**Your objective**
The answer must consist of each line below that contains the string "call".

**Records provided**
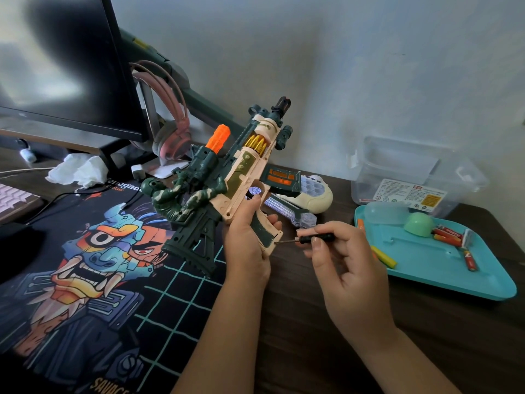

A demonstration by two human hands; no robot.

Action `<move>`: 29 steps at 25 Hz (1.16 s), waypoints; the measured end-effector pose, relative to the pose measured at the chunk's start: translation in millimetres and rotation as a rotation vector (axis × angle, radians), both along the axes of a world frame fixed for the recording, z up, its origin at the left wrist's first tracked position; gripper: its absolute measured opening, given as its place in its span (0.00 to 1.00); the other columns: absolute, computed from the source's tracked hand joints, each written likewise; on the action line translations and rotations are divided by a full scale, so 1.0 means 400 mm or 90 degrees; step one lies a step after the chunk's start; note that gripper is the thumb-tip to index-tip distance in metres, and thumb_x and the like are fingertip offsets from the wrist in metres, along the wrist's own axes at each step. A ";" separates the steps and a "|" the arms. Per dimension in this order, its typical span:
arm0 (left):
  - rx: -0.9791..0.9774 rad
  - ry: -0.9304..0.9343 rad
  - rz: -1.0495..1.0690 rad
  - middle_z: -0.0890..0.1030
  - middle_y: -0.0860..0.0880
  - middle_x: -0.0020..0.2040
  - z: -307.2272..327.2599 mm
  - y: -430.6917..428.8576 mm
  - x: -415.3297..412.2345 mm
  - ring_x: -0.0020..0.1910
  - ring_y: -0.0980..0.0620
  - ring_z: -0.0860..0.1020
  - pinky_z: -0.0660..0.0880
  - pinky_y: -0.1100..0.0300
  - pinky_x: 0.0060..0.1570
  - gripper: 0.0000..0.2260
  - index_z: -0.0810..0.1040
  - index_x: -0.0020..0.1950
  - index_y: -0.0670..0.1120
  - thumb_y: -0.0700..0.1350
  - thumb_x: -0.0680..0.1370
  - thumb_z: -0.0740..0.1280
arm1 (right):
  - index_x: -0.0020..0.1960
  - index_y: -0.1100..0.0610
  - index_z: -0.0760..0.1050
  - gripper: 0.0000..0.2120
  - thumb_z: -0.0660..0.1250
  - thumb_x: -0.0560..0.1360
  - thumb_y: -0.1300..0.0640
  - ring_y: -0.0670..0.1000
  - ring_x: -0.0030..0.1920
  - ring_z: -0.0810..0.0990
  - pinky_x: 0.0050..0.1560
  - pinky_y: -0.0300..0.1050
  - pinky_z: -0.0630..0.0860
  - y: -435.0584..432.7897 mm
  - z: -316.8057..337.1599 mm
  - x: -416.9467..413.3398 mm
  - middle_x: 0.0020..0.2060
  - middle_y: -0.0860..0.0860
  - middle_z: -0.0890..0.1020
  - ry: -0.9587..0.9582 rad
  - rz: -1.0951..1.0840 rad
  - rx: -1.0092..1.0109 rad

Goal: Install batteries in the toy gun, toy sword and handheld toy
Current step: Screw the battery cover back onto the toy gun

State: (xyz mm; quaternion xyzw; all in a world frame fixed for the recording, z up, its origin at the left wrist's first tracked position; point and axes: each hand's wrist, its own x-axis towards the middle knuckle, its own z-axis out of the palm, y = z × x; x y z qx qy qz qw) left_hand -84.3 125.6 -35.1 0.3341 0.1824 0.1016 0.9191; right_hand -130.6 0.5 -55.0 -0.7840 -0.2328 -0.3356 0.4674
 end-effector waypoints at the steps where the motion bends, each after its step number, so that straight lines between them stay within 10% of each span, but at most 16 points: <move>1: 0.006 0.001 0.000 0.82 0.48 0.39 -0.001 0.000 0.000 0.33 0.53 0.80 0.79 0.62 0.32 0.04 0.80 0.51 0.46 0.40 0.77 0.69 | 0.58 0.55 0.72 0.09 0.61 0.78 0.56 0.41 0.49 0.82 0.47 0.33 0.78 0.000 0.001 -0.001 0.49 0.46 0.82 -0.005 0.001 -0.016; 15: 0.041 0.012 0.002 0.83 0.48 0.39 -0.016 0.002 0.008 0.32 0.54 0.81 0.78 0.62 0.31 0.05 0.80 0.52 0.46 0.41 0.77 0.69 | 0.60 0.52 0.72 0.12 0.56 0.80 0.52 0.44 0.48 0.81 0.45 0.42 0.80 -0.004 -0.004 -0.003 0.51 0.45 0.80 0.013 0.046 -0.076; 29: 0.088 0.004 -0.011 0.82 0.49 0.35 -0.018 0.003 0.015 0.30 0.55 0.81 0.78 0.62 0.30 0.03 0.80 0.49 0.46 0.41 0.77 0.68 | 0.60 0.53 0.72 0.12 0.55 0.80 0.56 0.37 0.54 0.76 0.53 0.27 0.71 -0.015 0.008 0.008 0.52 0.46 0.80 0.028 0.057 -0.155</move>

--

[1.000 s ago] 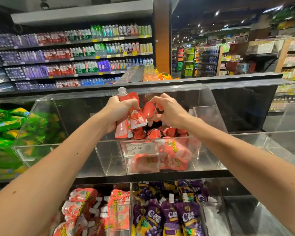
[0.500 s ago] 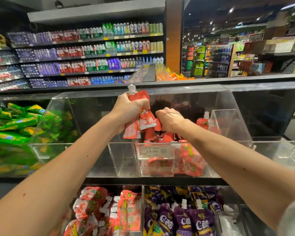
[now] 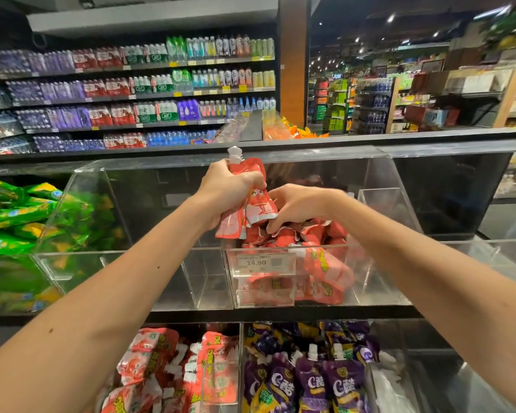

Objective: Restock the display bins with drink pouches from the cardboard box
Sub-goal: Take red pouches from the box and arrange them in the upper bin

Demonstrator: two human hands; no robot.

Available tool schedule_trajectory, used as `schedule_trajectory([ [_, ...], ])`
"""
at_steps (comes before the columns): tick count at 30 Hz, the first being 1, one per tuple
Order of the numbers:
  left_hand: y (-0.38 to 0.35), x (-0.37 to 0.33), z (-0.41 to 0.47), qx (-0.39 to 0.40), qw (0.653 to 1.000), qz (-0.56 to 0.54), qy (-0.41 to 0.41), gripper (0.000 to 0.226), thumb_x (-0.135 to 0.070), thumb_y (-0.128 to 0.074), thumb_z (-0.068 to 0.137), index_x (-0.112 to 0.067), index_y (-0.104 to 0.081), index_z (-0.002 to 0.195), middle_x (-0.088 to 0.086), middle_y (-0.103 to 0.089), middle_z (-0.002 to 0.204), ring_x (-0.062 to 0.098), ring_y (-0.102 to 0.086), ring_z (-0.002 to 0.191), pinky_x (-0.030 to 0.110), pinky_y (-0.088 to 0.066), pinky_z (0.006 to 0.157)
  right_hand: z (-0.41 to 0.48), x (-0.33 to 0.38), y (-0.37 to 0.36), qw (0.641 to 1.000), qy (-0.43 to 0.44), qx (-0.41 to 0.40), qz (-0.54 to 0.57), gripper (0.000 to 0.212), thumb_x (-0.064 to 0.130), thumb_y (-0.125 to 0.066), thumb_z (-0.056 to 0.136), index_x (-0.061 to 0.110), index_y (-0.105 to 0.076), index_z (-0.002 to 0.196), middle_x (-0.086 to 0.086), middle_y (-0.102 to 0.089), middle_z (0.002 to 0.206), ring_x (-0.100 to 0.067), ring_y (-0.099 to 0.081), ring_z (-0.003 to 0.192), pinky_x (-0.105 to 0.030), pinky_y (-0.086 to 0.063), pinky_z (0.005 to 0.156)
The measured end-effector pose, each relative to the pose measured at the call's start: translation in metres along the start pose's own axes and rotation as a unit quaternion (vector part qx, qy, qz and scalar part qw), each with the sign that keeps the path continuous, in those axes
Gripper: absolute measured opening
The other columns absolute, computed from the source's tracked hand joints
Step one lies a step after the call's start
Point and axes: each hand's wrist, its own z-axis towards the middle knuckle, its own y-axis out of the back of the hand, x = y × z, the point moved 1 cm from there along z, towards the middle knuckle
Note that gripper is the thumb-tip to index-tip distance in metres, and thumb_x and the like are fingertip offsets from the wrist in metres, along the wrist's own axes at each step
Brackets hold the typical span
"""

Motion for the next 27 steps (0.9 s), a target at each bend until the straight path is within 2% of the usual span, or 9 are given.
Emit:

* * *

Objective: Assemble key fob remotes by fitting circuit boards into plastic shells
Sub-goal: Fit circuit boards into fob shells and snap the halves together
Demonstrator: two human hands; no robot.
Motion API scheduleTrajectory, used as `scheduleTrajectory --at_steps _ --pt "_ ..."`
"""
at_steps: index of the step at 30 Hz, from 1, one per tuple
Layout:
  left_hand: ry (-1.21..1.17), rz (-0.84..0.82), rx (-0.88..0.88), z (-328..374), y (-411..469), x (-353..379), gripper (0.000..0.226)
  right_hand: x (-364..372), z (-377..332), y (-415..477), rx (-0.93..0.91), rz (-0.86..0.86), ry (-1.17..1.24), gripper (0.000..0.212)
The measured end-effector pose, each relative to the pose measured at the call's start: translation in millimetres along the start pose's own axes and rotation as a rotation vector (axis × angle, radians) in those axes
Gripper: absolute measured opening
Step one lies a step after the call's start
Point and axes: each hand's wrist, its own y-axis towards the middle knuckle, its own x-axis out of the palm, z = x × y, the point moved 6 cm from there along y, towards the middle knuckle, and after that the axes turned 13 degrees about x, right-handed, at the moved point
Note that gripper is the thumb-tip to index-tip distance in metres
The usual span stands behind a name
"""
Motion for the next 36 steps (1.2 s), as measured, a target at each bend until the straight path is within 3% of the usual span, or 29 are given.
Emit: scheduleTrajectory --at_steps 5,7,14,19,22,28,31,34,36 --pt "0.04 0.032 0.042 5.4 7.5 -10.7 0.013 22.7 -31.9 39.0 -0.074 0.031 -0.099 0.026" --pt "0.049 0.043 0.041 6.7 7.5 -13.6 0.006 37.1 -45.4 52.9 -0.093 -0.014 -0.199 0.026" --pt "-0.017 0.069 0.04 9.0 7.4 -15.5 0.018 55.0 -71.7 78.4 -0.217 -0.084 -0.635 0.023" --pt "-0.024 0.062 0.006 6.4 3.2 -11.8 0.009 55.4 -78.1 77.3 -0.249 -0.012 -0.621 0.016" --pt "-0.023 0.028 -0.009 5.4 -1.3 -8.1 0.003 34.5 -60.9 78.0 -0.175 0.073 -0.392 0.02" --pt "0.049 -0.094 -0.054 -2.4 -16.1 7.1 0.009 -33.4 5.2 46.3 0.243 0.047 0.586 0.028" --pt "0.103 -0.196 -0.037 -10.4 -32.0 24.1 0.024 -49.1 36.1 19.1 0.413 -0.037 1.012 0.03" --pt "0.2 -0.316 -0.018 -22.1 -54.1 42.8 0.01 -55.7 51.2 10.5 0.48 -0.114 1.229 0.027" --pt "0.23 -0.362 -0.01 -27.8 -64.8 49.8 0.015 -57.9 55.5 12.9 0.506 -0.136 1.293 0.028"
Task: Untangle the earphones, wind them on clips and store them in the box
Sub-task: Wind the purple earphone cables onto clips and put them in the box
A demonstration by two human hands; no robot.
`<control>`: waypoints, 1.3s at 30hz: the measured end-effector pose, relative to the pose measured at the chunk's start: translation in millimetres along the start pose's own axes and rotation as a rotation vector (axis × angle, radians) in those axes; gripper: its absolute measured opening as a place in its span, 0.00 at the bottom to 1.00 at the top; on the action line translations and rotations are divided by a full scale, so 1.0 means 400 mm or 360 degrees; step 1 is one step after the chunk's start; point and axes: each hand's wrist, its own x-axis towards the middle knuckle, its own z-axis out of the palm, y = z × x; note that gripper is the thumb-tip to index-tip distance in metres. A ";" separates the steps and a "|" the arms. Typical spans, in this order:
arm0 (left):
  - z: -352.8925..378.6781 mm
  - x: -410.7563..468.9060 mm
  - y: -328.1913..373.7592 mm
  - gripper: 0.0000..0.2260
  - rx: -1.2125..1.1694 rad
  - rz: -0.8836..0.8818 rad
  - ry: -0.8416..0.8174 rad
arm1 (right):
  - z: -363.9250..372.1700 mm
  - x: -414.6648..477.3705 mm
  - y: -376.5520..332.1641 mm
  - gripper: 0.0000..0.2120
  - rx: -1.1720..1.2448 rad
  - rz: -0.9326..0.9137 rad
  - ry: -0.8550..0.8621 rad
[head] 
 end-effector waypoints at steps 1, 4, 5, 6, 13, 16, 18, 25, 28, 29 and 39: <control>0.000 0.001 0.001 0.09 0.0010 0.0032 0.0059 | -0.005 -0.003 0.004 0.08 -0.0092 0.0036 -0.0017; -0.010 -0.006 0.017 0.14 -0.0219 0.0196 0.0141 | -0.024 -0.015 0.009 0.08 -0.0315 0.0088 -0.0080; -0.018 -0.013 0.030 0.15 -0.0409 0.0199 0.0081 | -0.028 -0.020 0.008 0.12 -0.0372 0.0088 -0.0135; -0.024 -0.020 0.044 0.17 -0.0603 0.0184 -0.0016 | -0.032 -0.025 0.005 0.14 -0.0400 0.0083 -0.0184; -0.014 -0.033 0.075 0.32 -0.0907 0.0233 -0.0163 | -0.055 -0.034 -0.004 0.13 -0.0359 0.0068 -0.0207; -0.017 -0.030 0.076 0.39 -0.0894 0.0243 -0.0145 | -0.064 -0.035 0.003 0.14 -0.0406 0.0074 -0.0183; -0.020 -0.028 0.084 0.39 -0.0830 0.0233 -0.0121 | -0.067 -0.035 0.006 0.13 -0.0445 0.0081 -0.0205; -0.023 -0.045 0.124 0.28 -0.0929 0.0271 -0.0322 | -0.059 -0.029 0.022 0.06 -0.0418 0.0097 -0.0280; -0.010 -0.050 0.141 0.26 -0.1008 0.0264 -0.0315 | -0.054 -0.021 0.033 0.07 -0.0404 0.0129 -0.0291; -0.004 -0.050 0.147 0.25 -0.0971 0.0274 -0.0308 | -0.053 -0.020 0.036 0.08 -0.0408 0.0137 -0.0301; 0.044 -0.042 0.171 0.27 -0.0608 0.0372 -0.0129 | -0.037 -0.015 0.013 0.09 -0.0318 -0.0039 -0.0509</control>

**Answer for this exercise**
The measured end-effector pose, each relative to the pose measured at the call's start: translation in metres along the start pose's own axes and rotation as a unit quaternion (vector part qx, qy, qz and scalar part qw), each with the sign that keeps the path continuous, in those axes
Step one lies a step after the call's start
The measured end-effector pose, each relative to the pose measured at the call's start: translation in millimetres along the start pose's own axes and rotation as a rotation vector (axis × angle, radians) in those axes
Step one lies a step after the call's start

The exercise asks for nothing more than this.